What this task involves: Could you retype the whole listing, word for word?

Stored data:
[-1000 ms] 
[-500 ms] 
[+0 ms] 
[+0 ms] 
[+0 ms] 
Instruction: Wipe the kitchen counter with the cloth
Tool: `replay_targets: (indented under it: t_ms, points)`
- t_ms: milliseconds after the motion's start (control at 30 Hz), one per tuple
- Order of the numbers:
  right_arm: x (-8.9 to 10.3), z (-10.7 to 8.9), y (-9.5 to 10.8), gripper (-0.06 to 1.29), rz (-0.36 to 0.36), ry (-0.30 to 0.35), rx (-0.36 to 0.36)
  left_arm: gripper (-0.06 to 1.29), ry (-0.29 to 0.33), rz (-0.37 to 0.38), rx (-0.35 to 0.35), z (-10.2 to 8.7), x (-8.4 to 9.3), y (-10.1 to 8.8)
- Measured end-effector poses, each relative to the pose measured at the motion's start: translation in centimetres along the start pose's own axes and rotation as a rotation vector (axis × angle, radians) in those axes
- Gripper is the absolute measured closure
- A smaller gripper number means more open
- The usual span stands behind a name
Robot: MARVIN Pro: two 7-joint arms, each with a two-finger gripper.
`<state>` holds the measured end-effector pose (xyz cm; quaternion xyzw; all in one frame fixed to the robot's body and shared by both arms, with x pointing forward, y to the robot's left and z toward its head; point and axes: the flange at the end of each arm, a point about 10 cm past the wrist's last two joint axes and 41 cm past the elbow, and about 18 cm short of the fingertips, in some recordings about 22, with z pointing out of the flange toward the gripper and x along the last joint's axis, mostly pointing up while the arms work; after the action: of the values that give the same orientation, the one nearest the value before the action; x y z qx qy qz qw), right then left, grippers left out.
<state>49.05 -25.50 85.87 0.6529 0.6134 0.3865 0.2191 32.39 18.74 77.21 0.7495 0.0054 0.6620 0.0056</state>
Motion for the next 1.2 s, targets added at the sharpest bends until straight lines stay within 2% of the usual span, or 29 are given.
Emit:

Your response:
[-1000 ms] 
[-500 ms] 
[+0 ms] 
[+0 ms] 
[+0 ms] 
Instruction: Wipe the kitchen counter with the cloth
Tool: `replay_targets: (indented under it: t_ms, points)`
- t_ms: milliseconds after the motion's start (control at 30 Hz), one per tuple
- Order of the numbers:
  right_arm: x (-8.9 to 10.3), z (-10.7 to 8.9), y (-9.5 to 10.8), gripper (-0.06 to 1.29), rz (-0.36 to 0.36), ry (-0.30 to 0.35), rx (-0.36 to 0.36)
  left_arm: gripper (-0.06 to 1.29), ry (-0.29 to 0.33), rz (-0.37 to 0.38), rx (-0.35 to 0.35), z (-10.2 to 8.7), x (-8.4 to 9.3), y (-10.1 to 8.8)
- Measured end-effector poses, each relative to the pose measured at the motion's start: translation in centimetres along the start pose's own axes and rotation as a rotation vector (axis × angle, radians) in those axes
- Gripper is the absolute measured closure
- A smaller gripper number means more open
- The usual span stands behind a name
Robot: MARVIN Pro: two 7-joint arms, each with a two-finger gripper.
`<state>` holds the measured end-effector pose (xyz cm; quaternion xyzw; all in one frame fixed to the robot's body and shared by both arms, with x pointing forward, y to the robot's left and z toward its head; point and axes: the flange at the end of each arm, a point about 10 cm past the wrist's last two joint axes and 41 cm past the elbow, and about 18 cm short of the fingertips, in some recordings about 22, with z pointing out of the flange toward the gripper and x along the last joint's axis, mostly pointing up while the arms work; after the action: of the values that give the same orientation, the one nearest the value before the action; x y z qx qy qz qw), right then left, grippers left out.
<state>49.05 -25.50 85.87 0.6529 0.6134 0.3865 0.2191 32.39 18.74 77.21 0.7495 0.0054 0.6620 0.0056</state>
Motion for the next 1.2 s, targets added at the sharpest bends until straight lines stay within 2% of the usual span, or 29 are given.
Emit:

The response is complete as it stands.